1. Writing history preserves and celebrates the memory of great men and noble deeds, as
Herodotus claimed in his History of the Persian Wars;
2. Writing history allows the judgment and punishment (vicarious) of the guilty, as, for example,
in some histories of the Third Reich;
3. Writing history uncovers general truths (or laws) about human nature and behavior; both
Thucydides (The Peloponnesian War) and Machiavelli (The Prince) believed in this conception of
history, as apparently does Paul Kennedy, author of a recent book on the decline of empires;
4. Writing about history reveals lessons for the future; this idea prompted the philosopher George
Santayana to exclaim, "Those who cannot remember the past are condemned to repeat it."
5. Writing about history helps you learn about yourself and helps in the creation of a personal
and/or cultural identity. Each of us is a social creature, and that means we are at least partially
the product of every experience we have had and of all that we have inherited from our families,
our communities, our nation, and our spiritual, intellectual, and cultural heritage. Study of history
allows you to situate yourself in time and place, and it helps you understand who you are and
how you came to be;
6. Writing about history helps you expand your horizons, allowing you to understand the values,
attitudes, and motives of other people, whether of different nationalities or racial groups or
religious orientations. It opens entire worlds, both past and present, before you;
7. Writing about history is a creative act for the historian. In the act of writing history, the historian
encounters the past and, using his or her imagination as well as established techniques of
investigation, tries to understand and then recreate it; writing about history (or any topic) helps
you master its subject matter, clarifies your understanding of it, and helps you understand your
attitude toward it;
8. Writing about history (or any topic) teaches you how to locate, evaluate, synthesize, and
present in an organized format large amounts of information;
9. Writing about history allows you to seek the truth (insofar as that is humanly possible) about a
historical event or personage and add thereby to the sum total of human knowledge.

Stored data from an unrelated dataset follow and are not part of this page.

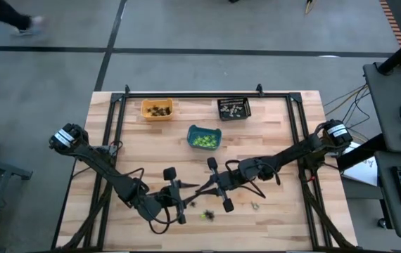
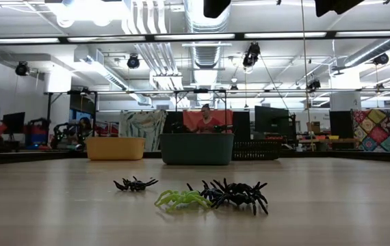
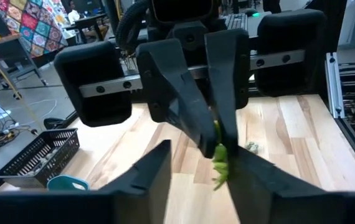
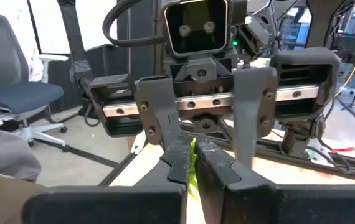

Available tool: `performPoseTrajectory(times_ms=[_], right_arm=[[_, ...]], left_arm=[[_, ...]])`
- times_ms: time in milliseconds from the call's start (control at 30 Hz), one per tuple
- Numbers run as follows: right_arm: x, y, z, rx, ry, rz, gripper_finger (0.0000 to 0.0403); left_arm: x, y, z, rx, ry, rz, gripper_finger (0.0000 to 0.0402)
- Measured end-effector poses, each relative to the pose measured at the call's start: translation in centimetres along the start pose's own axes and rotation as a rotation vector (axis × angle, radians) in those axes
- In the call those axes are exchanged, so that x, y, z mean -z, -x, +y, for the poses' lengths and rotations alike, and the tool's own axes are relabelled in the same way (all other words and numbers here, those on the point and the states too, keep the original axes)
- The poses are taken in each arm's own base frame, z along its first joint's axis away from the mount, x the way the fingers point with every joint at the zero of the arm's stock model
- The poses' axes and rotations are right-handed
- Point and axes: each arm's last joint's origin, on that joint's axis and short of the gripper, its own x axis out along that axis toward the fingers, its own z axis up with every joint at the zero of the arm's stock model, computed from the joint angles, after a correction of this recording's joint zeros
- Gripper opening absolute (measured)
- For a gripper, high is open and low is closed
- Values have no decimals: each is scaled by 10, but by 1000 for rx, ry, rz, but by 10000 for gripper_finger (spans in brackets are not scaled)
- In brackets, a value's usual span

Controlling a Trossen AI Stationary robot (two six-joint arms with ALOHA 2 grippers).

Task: Sort Halloween decoration
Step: Put the green spider toy into the blue bin

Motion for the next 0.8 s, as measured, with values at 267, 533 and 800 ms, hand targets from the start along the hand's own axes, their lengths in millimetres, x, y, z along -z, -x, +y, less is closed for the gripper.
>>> performPoseTrajectory(times_ms=[267, 533, 800], right_arm=[[-1, 2, -14, 41, -55, 11, 9], [6, 14, -50, 217, -133, 155, 9], [10, 25, -119, 399, -156, 400, 9]], left_arm=[[11, 0, 2, -22, -19, 77, 192], [31, 2, 10, -111, -13, 198, 197], [44, 3, 40, -234, -70, 357, 192]])
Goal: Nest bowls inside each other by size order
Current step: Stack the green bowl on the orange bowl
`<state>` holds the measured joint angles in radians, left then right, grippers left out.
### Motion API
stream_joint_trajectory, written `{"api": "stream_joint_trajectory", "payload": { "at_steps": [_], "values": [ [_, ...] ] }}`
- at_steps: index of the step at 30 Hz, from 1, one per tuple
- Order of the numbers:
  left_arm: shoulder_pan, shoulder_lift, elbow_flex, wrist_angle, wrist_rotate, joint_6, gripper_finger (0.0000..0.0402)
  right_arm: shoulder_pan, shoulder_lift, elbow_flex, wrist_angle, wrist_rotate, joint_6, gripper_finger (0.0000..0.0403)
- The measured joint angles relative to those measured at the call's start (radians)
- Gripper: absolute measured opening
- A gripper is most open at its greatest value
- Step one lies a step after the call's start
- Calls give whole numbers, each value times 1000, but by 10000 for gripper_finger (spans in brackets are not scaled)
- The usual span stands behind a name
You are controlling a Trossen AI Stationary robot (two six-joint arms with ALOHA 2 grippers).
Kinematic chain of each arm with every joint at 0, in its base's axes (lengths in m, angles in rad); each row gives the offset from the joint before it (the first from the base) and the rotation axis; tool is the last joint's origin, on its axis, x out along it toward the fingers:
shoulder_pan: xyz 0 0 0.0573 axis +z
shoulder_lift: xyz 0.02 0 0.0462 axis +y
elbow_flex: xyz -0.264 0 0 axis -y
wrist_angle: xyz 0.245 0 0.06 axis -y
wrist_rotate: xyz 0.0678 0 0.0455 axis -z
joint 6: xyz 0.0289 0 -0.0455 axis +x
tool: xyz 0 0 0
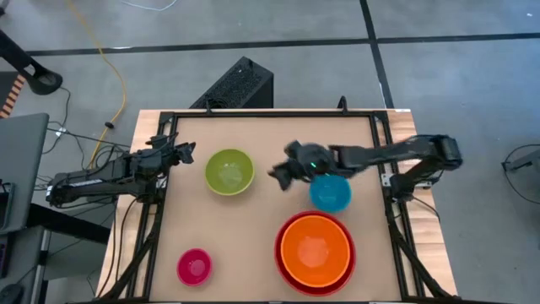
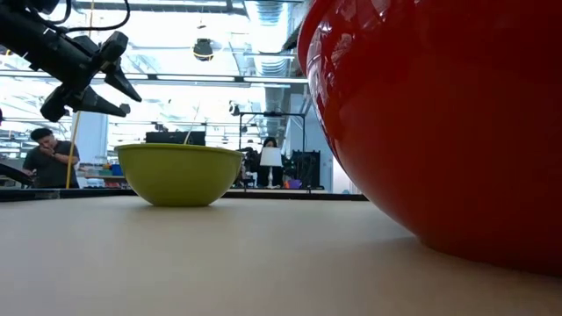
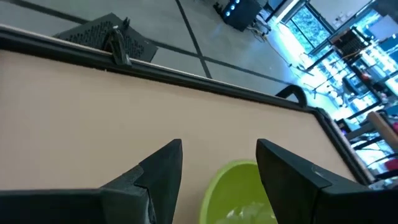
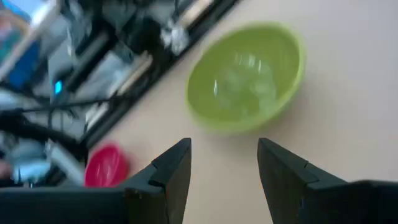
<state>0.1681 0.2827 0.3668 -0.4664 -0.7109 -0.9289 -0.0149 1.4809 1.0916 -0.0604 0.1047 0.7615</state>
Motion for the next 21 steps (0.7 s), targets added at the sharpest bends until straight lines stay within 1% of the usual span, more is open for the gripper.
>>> {"api": "stream_joint_trajectory", "payload": {
  "at_steps": [3, 6, 10, 14, 18, 21],
  "values": [
    [0, 5, 0, 1, 16, -10, 194, -78, 115, 3, 169, -50, -4, 187],
    [0, 14, 0, 2, 21, -11, 194, -133, 230, 54, 210, -56, 12, 187],
    [0, 26, 0, 0, 22, -10, 194, -171, 366, 168, 158, -57, 13, 187],
    [0, 44, 0, 0, 22, -1, 194, -178, 477, 315, 24, -50, -30, 187],
    [0, 63, 0, 1, 27, -1, 194, -176, 564, 451, -172, 23, -90, 187],
    [0, 79, 0, 1, 42, -2, 194, -170, 609, 517, -227, 62, -126, 187]
  ]
}}
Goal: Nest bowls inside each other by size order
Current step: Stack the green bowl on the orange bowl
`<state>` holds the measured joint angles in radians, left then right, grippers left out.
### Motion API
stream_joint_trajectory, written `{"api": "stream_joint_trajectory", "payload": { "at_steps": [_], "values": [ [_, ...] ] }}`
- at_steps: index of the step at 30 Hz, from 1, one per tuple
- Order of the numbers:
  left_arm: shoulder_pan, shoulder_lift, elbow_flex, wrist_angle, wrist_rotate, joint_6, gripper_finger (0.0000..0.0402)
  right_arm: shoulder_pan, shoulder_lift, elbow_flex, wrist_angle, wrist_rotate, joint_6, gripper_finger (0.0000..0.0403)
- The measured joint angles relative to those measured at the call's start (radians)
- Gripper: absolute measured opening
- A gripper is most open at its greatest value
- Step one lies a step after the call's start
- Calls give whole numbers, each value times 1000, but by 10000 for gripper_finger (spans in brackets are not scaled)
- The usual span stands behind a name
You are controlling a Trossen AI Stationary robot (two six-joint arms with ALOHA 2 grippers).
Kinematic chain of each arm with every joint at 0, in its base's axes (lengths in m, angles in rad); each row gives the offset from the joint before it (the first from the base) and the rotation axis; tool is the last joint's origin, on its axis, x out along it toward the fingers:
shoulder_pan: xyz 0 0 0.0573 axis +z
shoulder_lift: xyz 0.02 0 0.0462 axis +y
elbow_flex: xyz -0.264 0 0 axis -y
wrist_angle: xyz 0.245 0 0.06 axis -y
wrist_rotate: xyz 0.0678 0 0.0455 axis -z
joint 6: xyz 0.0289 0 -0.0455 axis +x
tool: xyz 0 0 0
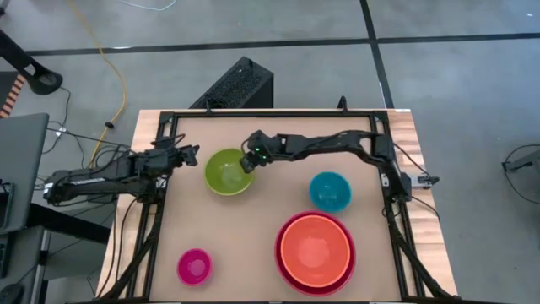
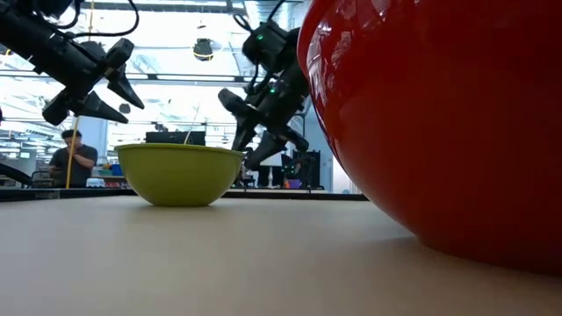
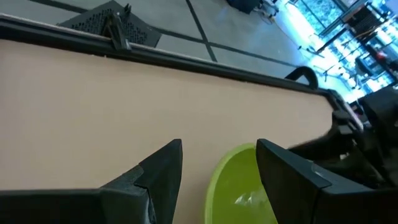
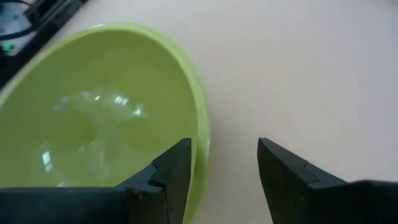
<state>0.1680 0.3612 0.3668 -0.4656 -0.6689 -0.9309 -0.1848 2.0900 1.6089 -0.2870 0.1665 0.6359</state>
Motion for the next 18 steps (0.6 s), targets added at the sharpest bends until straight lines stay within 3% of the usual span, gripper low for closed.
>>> {"api": "stream_joint_trajectory", "payload": {
  "at_steps": [6, 9, 16, 18],
  "values": [
    [0, 34, 0, 0, 17, -16, 194, 17, 72, 40, -23, -22, 0, 183],
    [0, 48, 0, 0, 34, -23, 194, 22, 78, 40, -28, -48, 6, 162],
    [0, 77, 0, 0, 38, -24, 194, 31, 69, 42, 1, -15, -33, 32],
    [0, 84, 0, 0, 38, -24, 194, 29, 60, 45, 7, -26, -46, 14]
  ]
}}
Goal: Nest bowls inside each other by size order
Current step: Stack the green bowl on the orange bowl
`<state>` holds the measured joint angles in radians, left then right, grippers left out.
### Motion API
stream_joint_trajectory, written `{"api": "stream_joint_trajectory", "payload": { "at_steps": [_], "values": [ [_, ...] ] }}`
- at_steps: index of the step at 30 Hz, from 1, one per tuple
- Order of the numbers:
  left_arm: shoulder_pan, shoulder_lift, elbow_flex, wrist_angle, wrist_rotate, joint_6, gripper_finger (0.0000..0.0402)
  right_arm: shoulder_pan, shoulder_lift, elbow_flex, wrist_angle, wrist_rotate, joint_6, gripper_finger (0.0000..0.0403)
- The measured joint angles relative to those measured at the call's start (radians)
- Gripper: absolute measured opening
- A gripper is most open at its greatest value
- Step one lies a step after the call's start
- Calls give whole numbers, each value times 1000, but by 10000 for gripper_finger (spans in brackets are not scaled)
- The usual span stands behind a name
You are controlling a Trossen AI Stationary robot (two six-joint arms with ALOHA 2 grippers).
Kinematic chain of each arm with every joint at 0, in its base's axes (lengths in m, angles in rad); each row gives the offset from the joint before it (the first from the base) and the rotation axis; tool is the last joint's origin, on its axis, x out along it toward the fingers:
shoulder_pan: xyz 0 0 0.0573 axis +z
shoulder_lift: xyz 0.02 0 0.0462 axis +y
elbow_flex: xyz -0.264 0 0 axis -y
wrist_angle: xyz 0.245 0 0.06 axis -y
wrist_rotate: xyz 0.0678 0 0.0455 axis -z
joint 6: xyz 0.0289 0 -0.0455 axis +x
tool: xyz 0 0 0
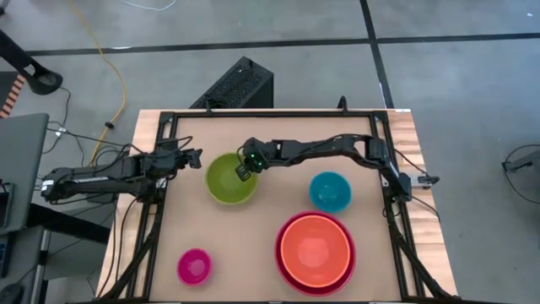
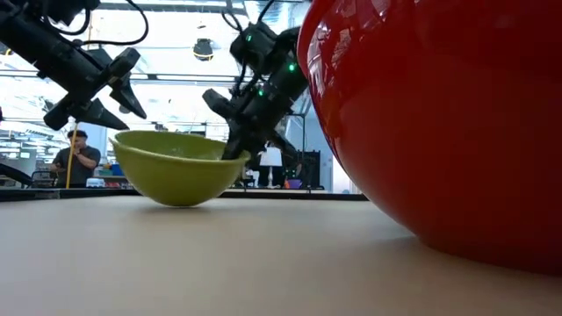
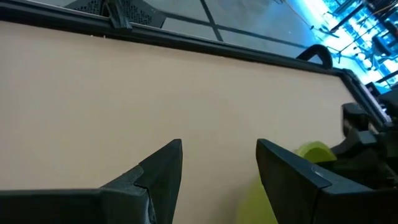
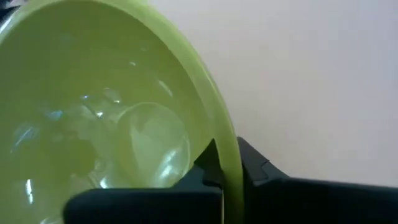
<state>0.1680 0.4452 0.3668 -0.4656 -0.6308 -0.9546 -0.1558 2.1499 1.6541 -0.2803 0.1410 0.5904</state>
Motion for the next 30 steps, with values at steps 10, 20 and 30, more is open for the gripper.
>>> {"api": "stream_joint_trajectory", "payload": {
  "at_steps": [10, 20, 30],
  "values": [
    [0, 25, 0, 0, 7, 6, 194, -68, -120, -6, -219, -30, -86, 10],
    [0, 59, 0, 1, 1, 8, 194, -122, -429, -6, -617, 41, -217, 11],
    [0, 133, 0, 12, -54, 8, 194, 70, -724, -5, -885, 15, -29, 11]
  ]
}}
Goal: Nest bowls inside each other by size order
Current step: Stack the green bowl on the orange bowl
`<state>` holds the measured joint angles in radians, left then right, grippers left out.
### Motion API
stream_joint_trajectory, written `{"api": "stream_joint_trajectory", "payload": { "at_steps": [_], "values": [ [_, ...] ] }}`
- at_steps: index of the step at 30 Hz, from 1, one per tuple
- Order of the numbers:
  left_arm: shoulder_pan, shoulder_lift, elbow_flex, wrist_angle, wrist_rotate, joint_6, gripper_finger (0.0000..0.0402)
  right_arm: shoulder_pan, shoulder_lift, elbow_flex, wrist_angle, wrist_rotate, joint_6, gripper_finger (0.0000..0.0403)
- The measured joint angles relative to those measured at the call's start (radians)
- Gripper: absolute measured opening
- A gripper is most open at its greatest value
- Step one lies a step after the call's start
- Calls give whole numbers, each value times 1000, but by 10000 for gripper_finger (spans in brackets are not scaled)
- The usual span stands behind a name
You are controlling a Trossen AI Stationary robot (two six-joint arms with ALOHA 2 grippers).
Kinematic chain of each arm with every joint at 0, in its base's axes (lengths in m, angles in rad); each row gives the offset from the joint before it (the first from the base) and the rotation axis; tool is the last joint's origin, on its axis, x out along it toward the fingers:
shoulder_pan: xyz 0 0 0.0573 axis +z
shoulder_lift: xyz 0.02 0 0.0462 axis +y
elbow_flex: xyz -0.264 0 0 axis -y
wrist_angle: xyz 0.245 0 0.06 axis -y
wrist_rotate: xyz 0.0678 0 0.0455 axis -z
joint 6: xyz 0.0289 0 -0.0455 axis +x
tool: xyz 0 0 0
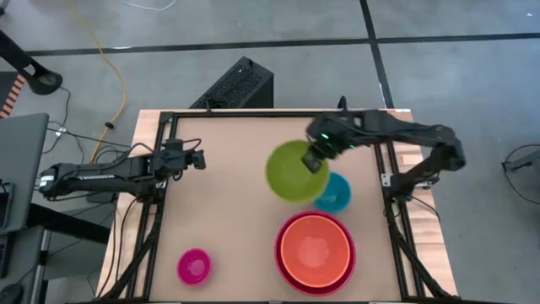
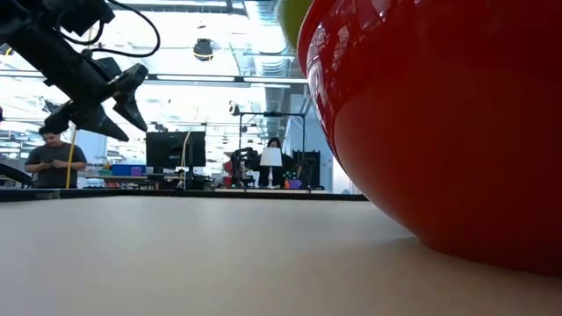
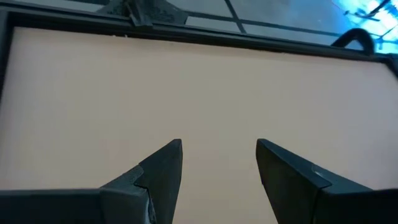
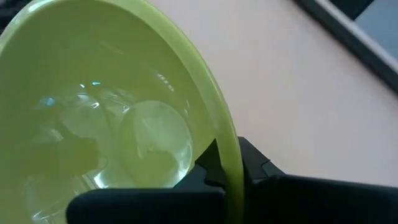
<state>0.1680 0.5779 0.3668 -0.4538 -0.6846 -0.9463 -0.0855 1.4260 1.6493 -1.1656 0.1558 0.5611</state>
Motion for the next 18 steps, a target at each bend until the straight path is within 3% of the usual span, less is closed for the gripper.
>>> {"api": "stream_joint_trajectory", "payload": {
  "at_steps": [5, 11, 18],
  "values": [
    [0, 45, 0, 0, -41, 1, 194, 202, -113, -63, 21, 22, 154, 11],
    [0, 98, 0, 37, -70, 0, 194, 474, -218, -279, 146, 120, 441, 11],
    [0, 158, 0, 159, -69, 57, 194, 697, -233, -503, 363, 235, 769, 11]
  ]
}}
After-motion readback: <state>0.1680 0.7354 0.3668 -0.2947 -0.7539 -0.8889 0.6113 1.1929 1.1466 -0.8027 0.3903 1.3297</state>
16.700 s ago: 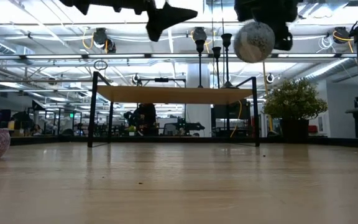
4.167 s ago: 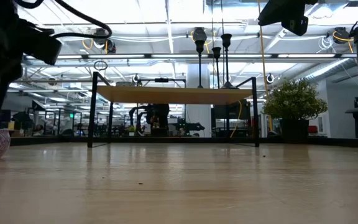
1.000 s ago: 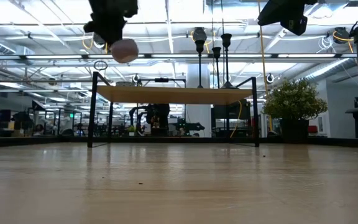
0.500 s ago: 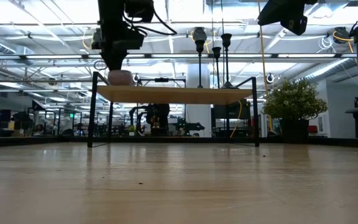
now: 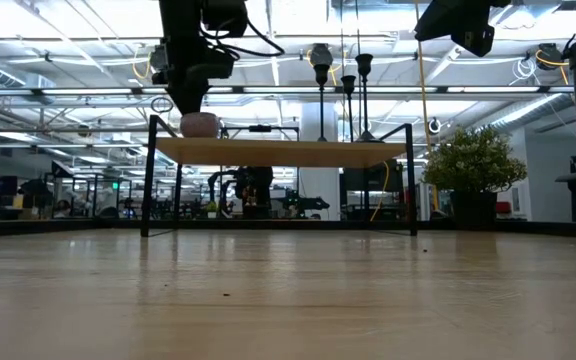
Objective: Pick & Place candle stick holders
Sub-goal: Put the purple patterned scented candle on the shelf aligned with the other blue patterned scented candle
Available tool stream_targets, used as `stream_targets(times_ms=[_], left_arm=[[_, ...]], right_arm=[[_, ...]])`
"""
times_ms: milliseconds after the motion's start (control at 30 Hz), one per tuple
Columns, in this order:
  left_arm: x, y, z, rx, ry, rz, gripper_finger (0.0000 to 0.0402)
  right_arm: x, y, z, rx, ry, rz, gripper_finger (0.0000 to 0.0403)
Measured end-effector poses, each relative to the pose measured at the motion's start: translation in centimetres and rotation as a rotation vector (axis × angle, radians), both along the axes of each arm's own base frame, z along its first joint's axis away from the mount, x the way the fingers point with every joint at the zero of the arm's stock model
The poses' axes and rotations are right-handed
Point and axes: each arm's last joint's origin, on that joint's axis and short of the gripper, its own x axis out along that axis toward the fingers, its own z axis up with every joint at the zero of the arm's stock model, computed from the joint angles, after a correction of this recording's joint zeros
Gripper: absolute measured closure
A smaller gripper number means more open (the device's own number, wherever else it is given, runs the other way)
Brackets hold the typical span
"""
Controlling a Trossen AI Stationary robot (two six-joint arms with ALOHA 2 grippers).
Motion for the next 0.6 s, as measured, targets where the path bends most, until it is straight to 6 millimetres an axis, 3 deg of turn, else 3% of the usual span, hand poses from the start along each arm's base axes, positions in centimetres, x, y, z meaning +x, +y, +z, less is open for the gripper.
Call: stream_targets(times_ms=[367, 600], left_arm=[[0.03, -0.03, -0.04, -0.006, -0.001, 0.0, 0.04], [0.14, 0.03, -0.01, 0.003, -0.012, 0.002, 0.0369]], right_arm=[[0.0, 0.0, 0.0, 0.0, 0.0, 0.0, 0.0358], [0.0, 0.0, 0.0, 0.0, 0.0, 0.0, 0.0358]])
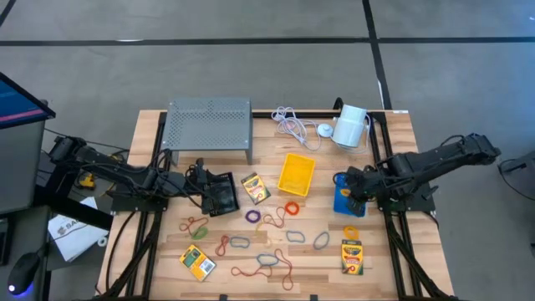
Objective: Pick & Place Office Desk Supplies
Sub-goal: Put the yellow spring keychain into the blue bin
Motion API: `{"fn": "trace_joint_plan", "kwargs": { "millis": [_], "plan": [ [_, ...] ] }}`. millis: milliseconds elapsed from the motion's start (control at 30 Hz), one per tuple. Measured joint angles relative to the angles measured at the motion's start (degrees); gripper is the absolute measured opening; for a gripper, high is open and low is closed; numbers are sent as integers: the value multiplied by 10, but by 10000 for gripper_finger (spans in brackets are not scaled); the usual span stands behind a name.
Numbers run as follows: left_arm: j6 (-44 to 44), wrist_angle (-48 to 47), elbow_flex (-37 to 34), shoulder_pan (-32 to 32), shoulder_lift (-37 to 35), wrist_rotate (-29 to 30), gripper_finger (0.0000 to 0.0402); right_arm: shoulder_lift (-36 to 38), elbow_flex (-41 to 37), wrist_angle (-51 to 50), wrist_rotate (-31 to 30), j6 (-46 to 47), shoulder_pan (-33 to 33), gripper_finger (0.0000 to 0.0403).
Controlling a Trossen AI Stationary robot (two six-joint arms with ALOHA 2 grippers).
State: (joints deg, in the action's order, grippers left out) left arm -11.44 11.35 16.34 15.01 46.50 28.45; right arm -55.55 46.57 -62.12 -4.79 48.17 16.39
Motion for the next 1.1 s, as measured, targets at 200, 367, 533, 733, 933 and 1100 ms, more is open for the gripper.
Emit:
{"fn": "trace_joint_plan", "kwargs": {
  "millis": [200,367,533,733,933,1100],
  "plan": [
    [0,0,0,0,0,0,123,-6,0,-8,-16,38,35,0],
    [0,0,0,0,0,0,123,-29,-6,-8,-26,51,54,0],
    [0,0,0,0,0,0,123,-54,-30,-9,-26,59,57,0],
    [0,0,0,0,0,0,123,-73,-31,-9,-27,58,56,0],
    [0,0,0,0,0,0,123,-86,-31,-9,-28,59,56,0],
    [0,0,0,0,0,0,123,-100,-31,-7,-29,59,56,0]
  ]
}}
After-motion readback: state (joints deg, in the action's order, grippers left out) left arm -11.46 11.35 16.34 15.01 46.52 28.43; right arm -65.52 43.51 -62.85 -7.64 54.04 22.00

essay by Prof. Robert W. Brown at The University of North Carolina
PLEASE ANSWER THESE QUESTIONS ON A SEPARATE PIECE OF PAPER.
1. What are the three separate meanings of history? How are you as a student involved in the creation of
history?
2. What are the four characteristics historians share in their study of history?
3. History can be studied from some of the following perspectives; political, institutional, and diplomatic;
intellectual and cultural; social and cultural; and economic. Which would you choose to focus on and why?
4. Choose one question posed in paragraph 4 and explain how it relates to any issue happening today, either in
the United States or the world.
5. Of the nine listed, which do you believe are the three most important reasons for studying history? For each
reason, write a full paragraph explaining the value of that idea.